Segment Open

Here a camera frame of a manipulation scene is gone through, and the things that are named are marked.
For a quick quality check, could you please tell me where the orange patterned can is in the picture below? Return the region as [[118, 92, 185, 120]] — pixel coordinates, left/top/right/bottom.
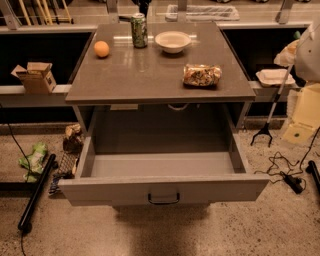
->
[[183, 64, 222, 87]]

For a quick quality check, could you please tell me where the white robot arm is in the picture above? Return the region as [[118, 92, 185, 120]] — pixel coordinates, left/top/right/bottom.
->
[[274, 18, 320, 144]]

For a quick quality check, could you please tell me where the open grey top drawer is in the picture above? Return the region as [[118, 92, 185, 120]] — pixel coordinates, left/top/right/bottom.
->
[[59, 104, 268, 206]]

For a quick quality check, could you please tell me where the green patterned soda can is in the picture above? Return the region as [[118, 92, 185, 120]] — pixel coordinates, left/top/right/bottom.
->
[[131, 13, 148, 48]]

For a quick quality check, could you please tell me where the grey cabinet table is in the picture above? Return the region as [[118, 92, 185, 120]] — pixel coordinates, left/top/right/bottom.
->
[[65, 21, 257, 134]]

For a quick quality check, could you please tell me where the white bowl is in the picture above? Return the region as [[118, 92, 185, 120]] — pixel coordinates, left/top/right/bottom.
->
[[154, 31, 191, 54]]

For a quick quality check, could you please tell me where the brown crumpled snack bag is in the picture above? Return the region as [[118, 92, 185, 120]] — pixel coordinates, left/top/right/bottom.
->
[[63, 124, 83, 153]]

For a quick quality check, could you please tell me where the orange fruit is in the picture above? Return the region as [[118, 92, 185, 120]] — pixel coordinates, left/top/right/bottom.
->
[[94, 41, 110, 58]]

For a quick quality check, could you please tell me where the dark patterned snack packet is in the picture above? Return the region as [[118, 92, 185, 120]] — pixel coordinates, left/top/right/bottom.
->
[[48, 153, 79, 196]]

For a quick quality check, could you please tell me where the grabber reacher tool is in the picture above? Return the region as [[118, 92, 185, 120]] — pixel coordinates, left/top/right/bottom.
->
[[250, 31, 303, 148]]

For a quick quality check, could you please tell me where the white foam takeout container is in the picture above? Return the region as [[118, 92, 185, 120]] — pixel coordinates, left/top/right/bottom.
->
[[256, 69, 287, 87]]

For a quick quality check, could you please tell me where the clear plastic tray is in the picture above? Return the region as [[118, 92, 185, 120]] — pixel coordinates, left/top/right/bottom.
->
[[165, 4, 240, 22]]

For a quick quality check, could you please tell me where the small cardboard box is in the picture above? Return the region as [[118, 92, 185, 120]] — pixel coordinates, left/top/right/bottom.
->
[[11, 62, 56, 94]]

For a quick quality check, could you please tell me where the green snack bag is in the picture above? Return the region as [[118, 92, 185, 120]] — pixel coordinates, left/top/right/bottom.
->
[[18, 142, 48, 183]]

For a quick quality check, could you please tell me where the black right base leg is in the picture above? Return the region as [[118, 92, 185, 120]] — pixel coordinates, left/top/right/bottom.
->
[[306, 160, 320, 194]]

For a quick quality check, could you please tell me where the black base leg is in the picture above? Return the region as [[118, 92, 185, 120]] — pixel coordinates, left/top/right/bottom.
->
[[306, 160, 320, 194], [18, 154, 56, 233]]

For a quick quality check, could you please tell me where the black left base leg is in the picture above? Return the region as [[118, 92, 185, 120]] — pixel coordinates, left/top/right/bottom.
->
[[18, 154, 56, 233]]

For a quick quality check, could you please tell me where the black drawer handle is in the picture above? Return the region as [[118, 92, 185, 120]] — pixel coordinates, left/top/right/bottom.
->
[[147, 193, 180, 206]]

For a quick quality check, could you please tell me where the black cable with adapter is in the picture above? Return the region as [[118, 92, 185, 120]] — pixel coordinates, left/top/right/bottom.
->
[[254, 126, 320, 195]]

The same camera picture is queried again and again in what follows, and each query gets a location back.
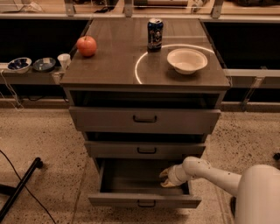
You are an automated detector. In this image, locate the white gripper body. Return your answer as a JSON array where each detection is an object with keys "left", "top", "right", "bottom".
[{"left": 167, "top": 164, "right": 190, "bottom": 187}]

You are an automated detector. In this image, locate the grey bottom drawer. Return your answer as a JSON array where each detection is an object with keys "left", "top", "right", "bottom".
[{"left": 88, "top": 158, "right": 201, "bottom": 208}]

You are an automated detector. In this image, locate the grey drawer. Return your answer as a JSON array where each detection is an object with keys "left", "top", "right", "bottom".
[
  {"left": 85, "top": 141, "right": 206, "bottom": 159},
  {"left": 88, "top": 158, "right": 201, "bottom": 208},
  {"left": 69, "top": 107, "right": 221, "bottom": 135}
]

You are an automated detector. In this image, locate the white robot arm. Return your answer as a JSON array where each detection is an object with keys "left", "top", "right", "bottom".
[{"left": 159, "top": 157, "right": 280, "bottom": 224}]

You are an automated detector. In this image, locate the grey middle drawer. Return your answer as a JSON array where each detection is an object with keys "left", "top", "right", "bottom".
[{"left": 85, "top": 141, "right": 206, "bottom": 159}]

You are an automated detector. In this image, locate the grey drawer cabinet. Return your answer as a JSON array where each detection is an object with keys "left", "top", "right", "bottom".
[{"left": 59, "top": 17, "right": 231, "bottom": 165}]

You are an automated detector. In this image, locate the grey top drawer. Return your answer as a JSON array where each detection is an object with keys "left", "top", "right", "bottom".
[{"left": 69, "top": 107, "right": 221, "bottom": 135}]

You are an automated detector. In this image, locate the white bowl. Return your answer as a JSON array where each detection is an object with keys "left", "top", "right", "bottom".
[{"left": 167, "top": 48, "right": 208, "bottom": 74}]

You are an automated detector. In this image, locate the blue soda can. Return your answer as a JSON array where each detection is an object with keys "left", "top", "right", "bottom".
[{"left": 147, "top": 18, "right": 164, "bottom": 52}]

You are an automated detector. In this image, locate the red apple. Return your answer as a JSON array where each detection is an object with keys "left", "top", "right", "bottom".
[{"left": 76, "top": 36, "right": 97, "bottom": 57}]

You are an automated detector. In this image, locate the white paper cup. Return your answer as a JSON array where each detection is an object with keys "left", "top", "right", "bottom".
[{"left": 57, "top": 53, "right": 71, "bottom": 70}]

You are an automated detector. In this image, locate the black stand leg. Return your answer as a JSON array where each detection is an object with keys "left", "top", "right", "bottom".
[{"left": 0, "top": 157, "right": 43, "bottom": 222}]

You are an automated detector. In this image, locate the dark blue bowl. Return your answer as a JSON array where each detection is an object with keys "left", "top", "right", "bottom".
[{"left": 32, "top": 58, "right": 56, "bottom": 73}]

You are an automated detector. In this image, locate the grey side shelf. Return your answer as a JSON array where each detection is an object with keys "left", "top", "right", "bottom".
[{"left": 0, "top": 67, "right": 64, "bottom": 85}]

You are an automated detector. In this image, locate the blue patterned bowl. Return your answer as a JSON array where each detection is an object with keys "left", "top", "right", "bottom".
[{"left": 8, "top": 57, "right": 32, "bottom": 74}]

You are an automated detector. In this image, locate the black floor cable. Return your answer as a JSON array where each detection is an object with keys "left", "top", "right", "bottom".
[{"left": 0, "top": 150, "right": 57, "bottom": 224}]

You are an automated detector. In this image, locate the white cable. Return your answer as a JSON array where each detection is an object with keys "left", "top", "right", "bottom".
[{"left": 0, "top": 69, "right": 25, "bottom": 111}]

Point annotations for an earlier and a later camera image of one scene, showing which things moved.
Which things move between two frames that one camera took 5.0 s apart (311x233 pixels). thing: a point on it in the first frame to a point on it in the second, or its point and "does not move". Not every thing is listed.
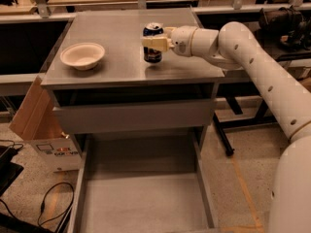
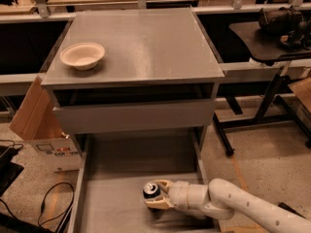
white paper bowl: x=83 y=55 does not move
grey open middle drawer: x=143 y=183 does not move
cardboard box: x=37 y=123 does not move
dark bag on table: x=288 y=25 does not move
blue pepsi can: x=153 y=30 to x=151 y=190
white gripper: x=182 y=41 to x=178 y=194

Segment Closed

The response should restate the material above word for word and contain no pictures.

Here a camera frame of a manipulation scene is gone through, and the things that are named are marked.
For a quick quality check, could you please tell me where the orange patterned can is in the picture below? Return the region as [[118, 92, 185, 120]] — pixel coordinates, left/top/right/bottom.
->
[[183, 64, 222, 87]]

For a quick quality check, could you please tell me where the white robot arm is in the picture above? Return the region as [[118, 92, 185, 120]] — pixel coordinates, left/top/right/bottom.
->
[[274, 18, 320, 144]]

For a quick quality check, could you please tell me where the open grey top drawer is in the picture above? Return the region as [[118, 92, 185, 120]] — pixel coordinates, left/top/right/bottom.
->
[[59, 104, 268, 206]]

For a quick quality check, could you please tell me where the green patterned soda can is in the picture above? Return the region as [[118, 92, 185, 120]] — pixel coordinates, left/top/right/bottom.
->
[[131, 13, 148, 48]]

For a quick quality check, could you please tell me where the grey cabinet table is in the picture above? Return the region as [[118, 92, 185, 120]] — pixel coordinates, left/top/right/bottom.
->
[[65, 21, 257, 134]]

For a quick quality check, could you please tell me where the white bowl is in the picture above? Return the region as [[118, 92, 185, 120]] — pixel coordinates, left/top/right/bottom.
->
[[154, 31, 191, 54]]

For a quick quality check, could you please tell me where the brown crumpled snack bag is in the picture above? Return the region as [[118, 92, 185, 120]] — pixel coordinates, left/top/right/bottom.
->
[[63, 124, 83, 153]]

For a quick quality check, could you please tell me where the orange fruit is in the picture above? Return the region as [[118, 92, 185, 120]] — pixel coordinates, left/top/right/bottom.
->
[[94, 41, 110, 58]]

For a quick quality check, could you please tell me where the dark patterned snack packet is in the picture above? Return the region as [[118, 92, 185, 120]] — pixel coordinates, left/top/right/bottom.
->
[[48, 153, 79, 196]]

For a quick quality check, could you please tell me where the grabber reacher tool is in the picture above? Return the region as [[118, 92, 185, 120]] — pixel coordinates, left/top/right/bottom.
->
[[250, 31, 303, 148]]

For a quick quality check, could you please tell me where the white foam takeout container is in the picture above? Return the region as [[118, 92, 185, 120]] — pixel coordinates, left/top/right/bottom.
->
[[256, 69, 287, 87]]

For a quick quality check, could you please tell me where the clear plastic tray is in the picture above? Return the region as [[118, 92, 185, 120]] — pixel coordinates, left/top/right/bottom.
->
[[165, 4, 240, 22]]

For a quick quality check, could you please tell me where the small cardboard box is in the picture above? Return the region as [[118, 92, 185, 120]] — pixel coordinates, left/top/right/bottom.
->
[[11, 62, 56, 94]]

For a quick quality check, could you please tell me where the green snack bag is in the picture above? Return the region as [[118, 92, 185, 120]] — pixel coordinates, left/top/right/bottom.
->
[[18, 142, 48, 183]]

For a quick quality check, could you please tell me where the black right base leg is in the picture above? Return the region as [[118, 92, 185, 120]] — pixel coordinates, left/top/right/bottom.
->
[[306, 160, 320, 194]]

For a quick quality check, could you please tell me where the black base leg is in the picture above? Return the region as [[118, 92, 185, 120]] — pixel coordinates, left/top/right/bottom.
->
[[306, 160, 320, 194], [18, 154, 56, 233]]

For a quick quality check, could you please tell me where the black left base leg is in the picture above? Return the region as [[118, 92, 185, 120]] — pixel coordinates, left/top/right/bottom.
->
[[18, 154, 56, 233]]

For a quick quality check, could you please tell me where the black drawer handle is in the picture above? Return the region as [[118, 92, 185, 120]] — pixel coordinates, left/top/right/bottom.
->
[[147, 193, 180, 206]]

For a quick quality check, could you please tell me where the black cable with adapter is in the picture above? Return the region as [[118, 92, 185, 120]] — pixel coordinates, left/top/right/bottom.
->
[[254, 126, 320, 195]]

The same camera picture is queried again and again in what follows, and each query gets a location back.
You are an automated detector. In this image, locate the white gripper body. Return your answer as a JSON array where each detection is an object with keys "left", "top", "right", "bottom".
[{"left": 167, "top": 164, "right": 190, "bottom": 187}]

You are an automated detector. In this image, locate the grey bottom drawer. Return your answer as a JSON array where each detection is an object with keys "left", "top", "right", "bottom".
[{"left": 88, "top": 158, "right": 201, "bottom": 208}]

You are an automated detector. In this image, locate the grey drawer. Return your answer as a JSON array where each detection is an object with keys "left", "top", "right", "bottom".
[
  {"left": 85, "top": 141, "right": 206, "bottom": 159},
  {"left": 88, "top": 158, "right": 201, "bottom": 208},
  {"left": 69, "top": 107, "right": 221, "bottom": 135}
]

You are an automated detector. In this image, locate the white robot arm. Return your answer as a JSON array where each detection is an object with keys "left", "top", "right", "bottom".
[{"left": 159, "top": 157, "right": 280, "bottom": 224}]

You are an automated detector. In this image, locate the grey middle drawer. Return your answer as a JSON array where each detection is an object with keys "left", "top", "right", "bottom".
[{"left": 85, "top": 141, "right": 206, "bottom": 159}]

You are an automated detector. In this image, locate the grey drawer cabinet. Return your answer as a JSON array where each detection is an object with keys "left", "top", "right", "bottom".
[{"left": 59, "top": 17, "right": 231, "bottom": 165}]

You are an automated detector. In this image, locate the grey top drawer. Return your answer as a JSON array where each detection is an object with keys "left", "top", "right", "bottom".
[{"left": 69, "top": 107, "right": 221, "bottom": 135}]

You are an automated detector. In this image, locate the white bowl. Return your answer as a JSON array where each detection is an object with keys "left", "top", "right", "bottom".
[{"left": 167, "top": 48, "right": 208, "bottom": 74}]

You are an automated detector. In this image, locate the blue soda can. Return your answer as a JSON array where each detection is an object with keys "left", "top", "right", "bottom".
[{"left": 147, "top": 18, "right": 164, "bottom": 52}]

You are an automated detector. In this image, locate the red apple. Return your answer as a JSON array where each detection is an object with keys "left", "top", "right", "bottom".
[{"left": 76, "top": 36, "right": 97, "bottom": 57}]

You are an automated detector. In this image, locate the white paper cup. Return your answer as a JSON array where each detection is an object with keys "left", "top", "right", "bottom".
[{"left": 57, "top": 53, "right": 71, "bottom": 70}]

You are an automated detector. In this image, locate the black stand leg. Return your answer as a JSON array where each detection is an object with keys "left", "top", "right", "bottom".
[{"left": 0, "top": 157, "right": 43, "bottom": 222}]

You are an automated detector. In this image, locate the dark blue bowl. Return your answer as a JSON array where each detection is an object with keys "left", "top", "right", "bottom".
[{"left": 32, "top": 58, "right": 56, "bottom": 73}]

You are an automated detector. In this image, locate the grey side shelf. Return your answer as a JSON array where each detection is an object with keys "left", "top", "right", "bottom".
[{"left": 0, "top": 67, "right": 64, "bottom": 85}]

You are an automated detector. In this image, locate the blue patterned bowl. Return your answer as a JSON array where each detection is an object with keys "left", "top", "right", "bottom".
[{"left": 8, "top": 57, "right": 32, "bottom": 74}]

You are an automated detector. In this image, locate the black floor cable. Return your answer as a JSON array where each detection is an object with keys "left", "top", "right", "bottom".
[{"left": 0, "top": 150, "right": 57, "bottom": 224}]

You are an automated detector. In this image, locate the white cable. Return your answer as a JSON array where each detection is an object with keys "left", "top", "right", "bottom".
[{"left": 0, "top": 69, "right": 25, "bottom": 111}]

Point annotations for an earlier and a later camera image of one scene, showing which things moved.
Which things move between two frames that one camera took 5.0 s apart (311x233 pixels). thing: a point on it in the first frame to a point on it in the second, or its point and "does not move". Not every thing is listed.
white paper bowl: x=83 y=55 does not move
grey open middle drawer: x=143 y=183 does not move
cardboard box: x=37 y=123 does not move
dark bag on table: x=288 y=25 does not move
blue pepsi can: x=153 y=30 to x=151 y=190
white gripper: x=182 y=41 to x=178 y=194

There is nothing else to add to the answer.